Ink & Pen Notes: Visconti Brunelleschi (M) with Visconti Brown

Visconti Brunelleschi Limited Edition pen and ink

I’m way behind on posts to this site so I haven’t written much about the Visconti Brunelleschi. I hope to have my This Jus In post for it up later this week, so I’ll skip my initial impressions about the fountain pen for now. The Brunelleschi arrived the second week of March and I immediately inked it up with the included Visconti Brown ink. At least that’s what I think the ink is. The Visconti packaging and marketing literature doesn’t get specific about the ink and never mentions a color. It’s a brown ink and if it was a special formulation I’m sure Visconti would have promoted that fact. So I assume it’s the standard Visconti Brown, which I’ve never used.

The Visconti Brunelleschi is similar to my Visconti Homo Sapien Bronze age. The size and weights are nearly identical. The Brunelleschi has a faceted barrel (8 sides) while the Homo Sapien is round. The nibs are also the same 23 kt Palladium Dreamtouch nib, although my Brunelleschi is a medium while my Homo Sapien is a extra fine. The only obvious difference is the material (and the color of the materials).

I wrote the pen dry in early May, so the fill lasted about two months. My overall fountain pen usage was way down overall. Plus, I don’t usually pick a medium nib for general note taking. I wasn’t passing over this fountain pen in favor of others. I used it whenever a medium nib was appropriate, unfortunately that wasn’t often enough. There was never any hard starts, even after the pen sat unused for a week or more. There also weren’t any indications that ink was evaporating from the pen.

The ink and nib provided a consistent and ideal flow, never a trace of hesitation, hard starts or skipping.

I liked the Visconti Brown ink, although I didn’t love it. I like Montblanc Toffee Brown better. The Visconti Brown dried fast enough to avoid accidental smudges, even with the medium nib. It was well behaved, no feathering or bleeding. The ink is nice enough and I’ll occasionally use the ink I have, but I won’t be buying another bottle. This is especially true since Visconti ink is on the expensive side of the price spectrum.

Visconti Power Fillers are always tedious to clean (as are all vac fillers). So with that caveat I’ll say Visconti Brown was easy to flush from the pen.

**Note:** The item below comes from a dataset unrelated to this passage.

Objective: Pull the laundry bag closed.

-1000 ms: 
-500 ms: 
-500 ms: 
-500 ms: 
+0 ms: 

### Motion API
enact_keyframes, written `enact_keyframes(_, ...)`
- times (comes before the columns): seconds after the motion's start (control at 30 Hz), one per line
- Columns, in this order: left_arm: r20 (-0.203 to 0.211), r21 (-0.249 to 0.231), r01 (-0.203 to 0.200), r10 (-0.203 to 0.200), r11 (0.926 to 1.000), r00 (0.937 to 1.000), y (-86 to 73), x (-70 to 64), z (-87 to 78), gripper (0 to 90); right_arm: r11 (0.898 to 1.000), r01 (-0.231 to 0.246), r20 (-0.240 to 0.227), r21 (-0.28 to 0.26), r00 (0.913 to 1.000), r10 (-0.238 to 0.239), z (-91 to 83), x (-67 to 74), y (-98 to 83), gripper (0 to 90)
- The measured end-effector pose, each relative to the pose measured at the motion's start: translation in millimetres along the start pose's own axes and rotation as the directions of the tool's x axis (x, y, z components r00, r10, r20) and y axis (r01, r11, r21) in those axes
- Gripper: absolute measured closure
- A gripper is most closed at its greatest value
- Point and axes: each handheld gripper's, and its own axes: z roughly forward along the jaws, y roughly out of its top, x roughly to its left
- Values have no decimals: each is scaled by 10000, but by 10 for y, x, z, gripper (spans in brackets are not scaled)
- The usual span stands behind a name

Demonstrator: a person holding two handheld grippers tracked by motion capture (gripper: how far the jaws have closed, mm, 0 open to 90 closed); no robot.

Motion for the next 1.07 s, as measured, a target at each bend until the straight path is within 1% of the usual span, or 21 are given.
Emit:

I will be refilling the Visconti Brunelleschi soon, I’m just waiting for my fountain pen usage to return to normal and I begin writing more pens dry. I’ll probably fill it with one of my newer terra cotta themed inks.

Visconti Brunelleschi with Visconti Brown writing sample

Additional Reading

A review of Visconti Brown ink from Alt. Haven

Ink and Pen Notes: Sailor 1911 Sterling Silver and Visconti Bordeaux

Sailor 1911 Sterling Silver with Visconti Burgundy ink bottle

There was a time when I had a handful of Sailor 1911 fountain pens with various nibs. They all got sold off, leaving me with this lone Sailor 1911 Sterling Silver fountain pen. I bought this pen in 2004 and it started it’s life as a medium nib. In 2013 I had the nib ground to a stub by Richard Binder at the DC Pen Show. It was rarely used except when it was new or newly stubbed yet I kept this 1911 because it was shiny and had a less exotic (for me) Sailor nib than the others. The resin (plastic) 1911’s are too light for my tastes but the Sterling Silver had a nice weight.

I did have to polish up the pen before inking it up. I picked Visconti Bordeaux for the pen and filled it on March 28th. Visconti Bordeaux is an ink I like, but haven’t used very much. I was interested in seeing how it did with a stub nib.

Being a Japanese nib it’s a rather thin medium and about the widest nib I’d use for everyday writing. The combination worked well together, no skipping or hard starts. I did use the pen a lot, but it went dry faster than I expected so I suspect there was some evaporation, but no leaks or ink splattered in the cap.

I don’t have any complaints about the combination of the Sailor 1911 Sterling Silver and Visconti Bordeaux ink. The ink just doesn’t pull me in and its no Montblanc Bordeaux. Like the ink, I’ve no complaints about the pen but it doesn’t call to me when I’m looking for a pen to ink up. Both will get some future use but neither will be frequent visitors to my rotation.